## [Activity]
Look through the lines below; wherever the word "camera" appears, copy that line.

## [Dataset content]

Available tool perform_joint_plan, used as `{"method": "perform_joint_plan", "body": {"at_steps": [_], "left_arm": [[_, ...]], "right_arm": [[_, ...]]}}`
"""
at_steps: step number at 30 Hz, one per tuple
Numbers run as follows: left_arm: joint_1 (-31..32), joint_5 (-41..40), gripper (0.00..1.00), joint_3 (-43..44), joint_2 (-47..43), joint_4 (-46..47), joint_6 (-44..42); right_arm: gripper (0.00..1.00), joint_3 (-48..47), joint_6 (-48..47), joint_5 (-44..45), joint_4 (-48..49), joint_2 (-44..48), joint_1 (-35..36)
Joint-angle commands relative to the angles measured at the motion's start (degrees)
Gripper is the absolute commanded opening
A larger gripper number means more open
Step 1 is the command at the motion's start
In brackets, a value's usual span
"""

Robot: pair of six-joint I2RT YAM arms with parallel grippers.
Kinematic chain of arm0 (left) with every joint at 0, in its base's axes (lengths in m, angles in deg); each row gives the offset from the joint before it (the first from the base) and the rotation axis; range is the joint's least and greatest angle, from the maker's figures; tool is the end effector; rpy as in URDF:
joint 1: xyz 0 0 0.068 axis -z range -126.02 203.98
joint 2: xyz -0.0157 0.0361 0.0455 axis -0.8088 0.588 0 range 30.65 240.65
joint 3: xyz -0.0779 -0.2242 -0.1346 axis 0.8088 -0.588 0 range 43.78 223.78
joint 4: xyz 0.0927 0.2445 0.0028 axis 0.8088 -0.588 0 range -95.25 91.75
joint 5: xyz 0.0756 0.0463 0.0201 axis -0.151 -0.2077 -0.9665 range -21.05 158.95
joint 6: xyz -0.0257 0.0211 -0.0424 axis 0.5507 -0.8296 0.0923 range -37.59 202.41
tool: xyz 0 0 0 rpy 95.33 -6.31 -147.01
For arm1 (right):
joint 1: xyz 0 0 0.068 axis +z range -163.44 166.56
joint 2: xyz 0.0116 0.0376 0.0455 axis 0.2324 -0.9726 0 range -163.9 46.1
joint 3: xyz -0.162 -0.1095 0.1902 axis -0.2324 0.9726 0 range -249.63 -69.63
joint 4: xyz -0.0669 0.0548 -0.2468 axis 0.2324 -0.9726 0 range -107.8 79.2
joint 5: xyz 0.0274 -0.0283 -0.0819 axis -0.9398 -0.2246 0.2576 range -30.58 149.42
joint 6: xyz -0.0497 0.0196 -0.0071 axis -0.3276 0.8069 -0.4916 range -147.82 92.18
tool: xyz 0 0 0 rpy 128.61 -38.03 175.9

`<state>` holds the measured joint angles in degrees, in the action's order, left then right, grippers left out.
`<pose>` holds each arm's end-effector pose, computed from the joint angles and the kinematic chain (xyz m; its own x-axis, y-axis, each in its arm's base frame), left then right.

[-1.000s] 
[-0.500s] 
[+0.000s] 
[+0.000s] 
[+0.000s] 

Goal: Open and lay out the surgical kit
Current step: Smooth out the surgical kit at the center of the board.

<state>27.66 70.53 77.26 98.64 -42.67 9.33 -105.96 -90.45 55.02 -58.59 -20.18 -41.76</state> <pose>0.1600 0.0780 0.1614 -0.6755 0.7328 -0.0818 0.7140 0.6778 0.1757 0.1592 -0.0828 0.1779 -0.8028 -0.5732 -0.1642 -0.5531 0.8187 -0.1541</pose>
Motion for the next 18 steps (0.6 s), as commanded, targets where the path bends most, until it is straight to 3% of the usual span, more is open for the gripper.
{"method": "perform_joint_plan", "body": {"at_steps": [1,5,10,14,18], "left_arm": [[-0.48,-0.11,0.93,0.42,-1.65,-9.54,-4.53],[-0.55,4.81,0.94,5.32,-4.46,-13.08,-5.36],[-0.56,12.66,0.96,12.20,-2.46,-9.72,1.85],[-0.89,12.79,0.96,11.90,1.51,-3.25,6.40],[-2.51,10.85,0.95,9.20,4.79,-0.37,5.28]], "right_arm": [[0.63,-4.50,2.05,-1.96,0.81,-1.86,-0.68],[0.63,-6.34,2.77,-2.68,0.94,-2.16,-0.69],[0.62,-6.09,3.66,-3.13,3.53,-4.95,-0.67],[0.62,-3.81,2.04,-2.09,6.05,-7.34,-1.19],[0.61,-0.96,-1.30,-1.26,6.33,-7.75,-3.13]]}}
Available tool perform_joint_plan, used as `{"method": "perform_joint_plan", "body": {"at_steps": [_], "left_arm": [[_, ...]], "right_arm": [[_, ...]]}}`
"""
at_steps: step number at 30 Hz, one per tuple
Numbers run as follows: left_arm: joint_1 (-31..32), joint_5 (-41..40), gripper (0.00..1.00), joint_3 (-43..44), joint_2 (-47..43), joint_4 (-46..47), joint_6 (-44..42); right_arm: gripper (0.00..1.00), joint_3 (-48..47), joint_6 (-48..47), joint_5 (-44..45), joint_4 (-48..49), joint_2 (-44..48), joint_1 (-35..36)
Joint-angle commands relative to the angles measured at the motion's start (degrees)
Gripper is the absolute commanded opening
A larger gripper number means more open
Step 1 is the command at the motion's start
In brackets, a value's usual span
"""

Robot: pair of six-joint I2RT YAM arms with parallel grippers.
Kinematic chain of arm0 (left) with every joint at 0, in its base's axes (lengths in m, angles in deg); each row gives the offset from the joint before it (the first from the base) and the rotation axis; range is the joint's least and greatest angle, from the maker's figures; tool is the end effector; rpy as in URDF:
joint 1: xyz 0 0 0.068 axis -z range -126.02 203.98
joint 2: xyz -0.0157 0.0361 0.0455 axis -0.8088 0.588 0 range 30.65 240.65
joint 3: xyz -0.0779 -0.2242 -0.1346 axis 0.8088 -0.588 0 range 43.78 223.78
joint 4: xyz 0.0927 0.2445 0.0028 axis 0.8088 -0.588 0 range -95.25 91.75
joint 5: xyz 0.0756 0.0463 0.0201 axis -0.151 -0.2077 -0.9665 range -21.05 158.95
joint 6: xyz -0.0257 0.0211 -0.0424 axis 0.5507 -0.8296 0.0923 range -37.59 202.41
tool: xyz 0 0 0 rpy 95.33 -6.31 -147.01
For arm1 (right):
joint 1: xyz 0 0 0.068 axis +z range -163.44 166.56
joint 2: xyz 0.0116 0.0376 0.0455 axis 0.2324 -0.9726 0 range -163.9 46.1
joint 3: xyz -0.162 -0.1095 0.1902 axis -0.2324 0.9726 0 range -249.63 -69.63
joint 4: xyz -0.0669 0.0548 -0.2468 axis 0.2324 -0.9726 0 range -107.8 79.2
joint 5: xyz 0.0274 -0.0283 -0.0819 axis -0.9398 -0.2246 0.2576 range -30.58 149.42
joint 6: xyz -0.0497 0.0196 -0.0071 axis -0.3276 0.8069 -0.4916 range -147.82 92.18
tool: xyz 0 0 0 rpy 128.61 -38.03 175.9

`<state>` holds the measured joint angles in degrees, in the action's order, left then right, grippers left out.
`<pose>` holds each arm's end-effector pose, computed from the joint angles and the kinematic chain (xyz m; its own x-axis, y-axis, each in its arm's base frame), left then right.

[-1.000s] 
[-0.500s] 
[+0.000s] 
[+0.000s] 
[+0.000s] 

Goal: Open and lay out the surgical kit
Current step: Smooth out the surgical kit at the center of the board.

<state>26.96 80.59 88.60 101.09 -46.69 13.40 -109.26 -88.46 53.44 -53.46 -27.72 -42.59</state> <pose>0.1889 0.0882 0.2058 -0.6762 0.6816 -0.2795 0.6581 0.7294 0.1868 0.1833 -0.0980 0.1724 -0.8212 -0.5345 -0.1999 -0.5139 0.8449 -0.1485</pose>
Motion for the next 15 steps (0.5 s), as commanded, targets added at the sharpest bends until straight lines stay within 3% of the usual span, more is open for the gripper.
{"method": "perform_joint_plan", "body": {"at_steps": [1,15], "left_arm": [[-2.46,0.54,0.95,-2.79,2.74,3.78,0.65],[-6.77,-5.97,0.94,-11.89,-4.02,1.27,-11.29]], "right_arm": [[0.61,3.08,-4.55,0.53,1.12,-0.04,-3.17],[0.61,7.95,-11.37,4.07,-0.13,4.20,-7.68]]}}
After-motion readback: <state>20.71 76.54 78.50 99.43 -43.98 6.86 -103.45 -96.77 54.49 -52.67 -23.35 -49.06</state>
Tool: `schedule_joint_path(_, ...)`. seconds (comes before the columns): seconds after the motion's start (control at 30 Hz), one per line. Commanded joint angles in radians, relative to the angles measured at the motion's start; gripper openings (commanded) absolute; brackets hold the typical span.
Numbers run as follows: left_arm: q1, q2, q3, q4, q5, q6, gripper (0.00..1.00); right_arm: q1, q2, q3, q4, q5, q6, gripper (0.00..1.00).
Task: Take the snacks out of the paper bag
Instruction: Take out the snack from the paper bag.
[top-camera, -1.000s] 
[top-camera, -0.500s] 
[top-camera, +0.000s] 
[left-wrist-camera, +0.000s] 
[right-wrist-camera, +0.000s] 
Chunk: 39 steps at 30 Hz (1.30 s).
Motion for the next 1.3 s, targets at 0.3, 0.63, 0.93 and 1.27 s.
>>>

## [Task answer]
[top-camera, -1.000s] 
[top-camera, -0.500s] 
[top-camera, +0.000s] 
[left-wrist-camera, +0.000s] 
[right-wrist-camera, +0.000s] 

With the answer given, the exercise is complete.